**** Source data
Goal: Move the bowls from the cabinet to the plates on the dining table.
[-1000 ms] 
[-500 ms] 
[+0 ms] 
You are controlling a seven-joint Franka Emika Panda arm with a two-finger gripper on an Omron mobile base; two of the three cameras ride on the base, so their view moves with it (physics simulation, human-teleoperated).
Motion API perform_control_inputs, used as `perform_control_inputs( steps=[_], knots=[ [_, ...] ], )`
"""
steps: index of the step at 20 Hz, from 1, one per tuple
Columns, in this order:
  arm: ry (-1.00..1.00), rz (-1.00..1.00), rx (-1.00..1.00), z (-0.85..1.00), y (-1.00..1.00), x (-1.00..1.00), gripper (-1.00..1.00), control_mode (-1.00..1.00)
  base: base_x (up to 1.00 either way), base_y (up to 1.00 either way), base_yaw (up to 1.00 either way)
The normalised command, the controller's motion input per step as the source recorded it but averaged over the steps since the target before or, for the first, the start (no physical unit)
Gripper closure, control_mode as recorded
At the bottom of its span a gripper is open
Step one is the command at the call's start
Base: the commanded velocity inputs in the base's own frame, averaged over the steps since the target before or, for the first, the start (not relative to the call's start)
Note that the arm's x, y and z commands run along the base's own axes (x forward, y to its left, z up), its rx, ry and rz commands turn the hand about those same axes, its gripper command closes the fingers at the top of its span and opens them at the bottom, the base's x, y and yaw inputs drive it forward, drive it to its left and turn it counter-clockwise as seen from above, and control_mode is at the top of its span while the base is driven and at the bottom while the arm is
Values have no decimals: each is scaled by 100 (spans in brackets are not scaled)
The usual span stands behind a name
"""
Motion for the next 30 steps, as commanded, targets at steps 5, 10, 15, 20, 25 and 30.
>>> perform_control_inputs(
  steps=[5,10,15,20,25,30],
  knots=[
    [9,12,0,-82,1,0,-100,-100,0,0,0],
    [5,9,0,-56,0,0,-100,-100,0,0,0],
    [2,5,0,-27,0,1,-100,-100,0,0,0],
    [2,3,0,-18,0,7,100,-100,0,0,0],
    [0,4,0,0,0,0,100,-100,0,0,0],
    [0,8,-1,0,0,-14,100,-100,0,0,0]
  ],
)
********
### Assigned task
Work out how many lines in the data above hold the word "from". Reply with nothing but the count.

### Exercise solution
3